**Your task:** The required output is a single number: how many lines of the material contain the string "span".

**The data:**
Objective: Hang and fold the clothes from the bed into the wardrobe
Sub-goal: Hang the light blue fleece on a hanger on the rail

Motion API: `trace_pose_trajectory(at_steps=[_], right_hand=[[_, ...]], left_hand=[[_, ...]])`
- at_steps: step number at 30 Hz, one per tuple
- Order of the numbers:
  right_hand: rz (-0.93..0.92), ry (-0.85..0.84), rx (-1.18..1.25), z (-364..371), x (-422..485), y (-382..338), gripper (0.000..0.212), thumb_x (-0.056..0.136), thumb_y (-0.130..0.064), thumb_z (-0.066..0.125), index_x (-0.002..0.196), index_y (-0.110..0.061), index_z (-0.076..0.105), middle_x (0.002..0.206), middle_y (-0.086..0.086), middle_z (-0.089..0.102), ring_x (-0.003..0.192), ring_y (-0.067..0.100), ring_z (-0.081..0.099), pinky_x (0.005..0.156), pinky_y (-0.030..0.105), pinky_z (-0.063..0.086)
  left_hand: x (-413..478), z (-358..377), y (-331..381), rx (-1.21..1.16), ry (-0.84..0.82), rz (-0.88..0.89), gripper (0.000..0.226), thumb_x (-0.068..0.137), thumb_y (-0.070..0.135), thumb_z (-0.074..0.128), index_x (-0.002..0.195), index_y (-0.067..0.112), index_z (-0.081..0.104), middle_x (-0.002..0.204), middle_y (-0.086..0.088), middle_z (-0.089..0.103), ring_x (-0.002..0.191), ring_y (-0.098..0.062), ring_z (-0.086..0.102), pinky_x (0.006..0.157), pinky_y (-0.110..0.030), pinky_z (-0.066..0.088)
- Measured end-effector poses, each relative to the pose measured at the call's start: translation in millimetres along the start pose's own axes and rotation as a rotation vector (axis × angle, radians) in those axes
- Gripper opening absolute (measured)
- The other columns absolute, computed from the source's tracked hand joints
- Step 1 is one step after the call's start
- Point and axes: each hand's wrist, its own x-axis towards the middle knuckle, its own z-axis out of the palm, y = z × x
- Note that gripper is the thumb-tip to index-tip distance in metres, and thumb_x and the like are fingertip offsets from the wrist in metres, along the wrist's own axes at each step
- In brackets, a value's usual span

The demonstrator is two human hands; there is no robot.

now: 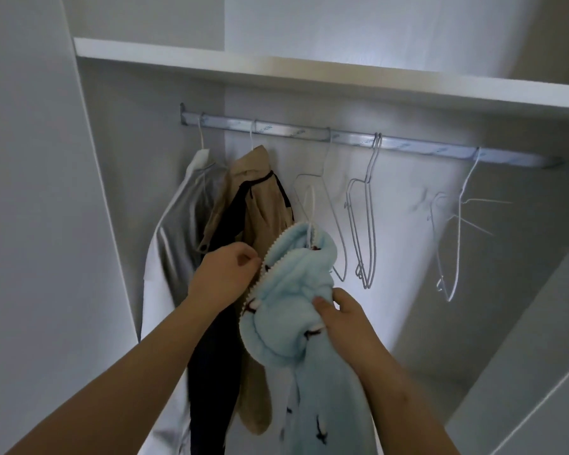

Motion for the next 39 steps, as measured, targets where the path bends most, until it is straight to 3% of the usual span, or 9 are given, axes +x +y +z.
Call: trace_pose_trajectory(at_steps=[7,10,14,21,28,32,34,36,39], right_hand=[[-0.018,0.082,0.039,27.0,93.9,-20.4,0.013,0.097,-0.019,0.047,0.100,-0.016,0.059,0.088,-0.004,0.064,0.073,0.002,0.060,0.052,0.006,0.042],[-0.046,0.149,0.020,39.6,135.2,-34.0,0.018,0.096,-0.017,0.048,0.080,-0.018,0.056,0.075,-0.005,0.061,0.062,0.000,0.055,0.048,0.006,0.039],[-0.113,0.248,0.011,53.5,176.3,-52.6,0.023,0.094,-0.013,0.050,0.072,-0.016,0.054,0.068,-0.004,0.058,0.052,-0.004,0.053,0.046,0.007,0.037],[-0.234,0.356,0.036,60.6,209.3,-75.0,0.020,0.094,-0.012,0.052,0.075,-0.014,0.058,0.066,-0.003,0.061,0.049,-0.003,0.054,0.048,0.009,0.042],[-0.188,0.388,-0.095,54.2,259.8,-73.6,0.012,0.095,-0.016,0.047,0.087,-0.012,0.055,0.078,-0.002,0.058,0.067,0.004,0.052,0.056,0.009,0.042],[-0.052,0.324,-0.008,62.4,267.0,-43.2,0.010,0.098,-0.019,0.044,0.101,-0.014,0.052,0.105,0.010,0.062,0.095,0.022,0.060,0.086,0.036,0.050],[-0.042,0.342,-0.026,62.3,269.0,-38.6,0.014,0.097,-0.021,0.044,0.106,-0.013,0.052,0.108,0.011,0.062,0.099,0.025,0.059,0.091,0.040,0.049],[-0.046,0.343,-0.102,62.8,270.0,-34.0,0.016,0.097,-0.023,0.044,0.106,-0.012,0.051,0.104,0.009,0.061,0.094,0.024,0.059,0.084,0.035,0.049],[-0.071,0.310,-0.206,70.0,266.2,-24.7,0.013,0.096,-0.023,0.046,0.106,-0.015,0.044,0.086,-0.004,0.056,0.072,0.004,0.052,0.051,0.006,0.039]], left_hand=[[120.4,0.0,-13.6,0.019,0.111,0.085,0.019,0.091,0.027,0.055,0.107,0.024,0.063,0.112,0.004,0.058,0.093,-0.009,0.051,0.078,-0.024,0.039],[168.9,-0.1,-23.4,0.091,0.133,0.140,0.025,0.089,0.026,0.058,0.113,0.022,0.061,0.125,-0.002,0.050,0.110,-0.016,0.048,0.092,-0.032,0.042],[218.0,2.4,-33.8,0.157,0.059,0.155,0.043,0.086,0.030,0.060,0.127,0.024,0.051,0.148,-0.005,0.027,0.133,-0.026,0.029,0.107,-0.043,0.032],[253.0,10.8,-54.6,0.063,-0.017,0.152,0.049,0.086,0.024,0.061,0.133,0.022,0.047,0.152,-0.009,0.020,0.137,-0.033,0.024,0.109,-0.049,0.030],[240.8,18.0,-66.0,-0.185,-0.018,0.120,0.060,0.080,-0.009,0.048,0.133,0.017,0.045,0.144,-0.004,0.030,0.129,-0.018,0.034,0.104,-0.019,0.022],[232.2,21.8,-59.8,-0.251,-0.047,0.134,0.057,0.085,-0.003,0.047,0.136,0.023,0.041,0.135,0.009,0.037,0.120,-0.004,0.036,0.099,-0.015,0.024],[227.8,23.8,-55.7,-0.310,-0.034,0.140,0.053,0.088,0.003,0.051,0.130,0.034,0.040,0.120,0.017,0.037,0.102,0.012,0.037,0.089,-0.002,0.026],[225.0,27.4,-52.4,-0.375,-0.028,0.103,0.050,0.089,0.009,0.056,0.122,0.041,0.037,0.118,0.020,0.041,0.094,0.018,0.039,0.079,0.007,0.027],[220.1,32.6,-49.9,-0.453,-0.067,-0.011,0.065,0.086,0.011,0.063,0.139,0.035,0.033,0.139,0.010,0.042,0.124,-0.005,0.041,0.099,-0.014,0.030]])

**Answer below:** 2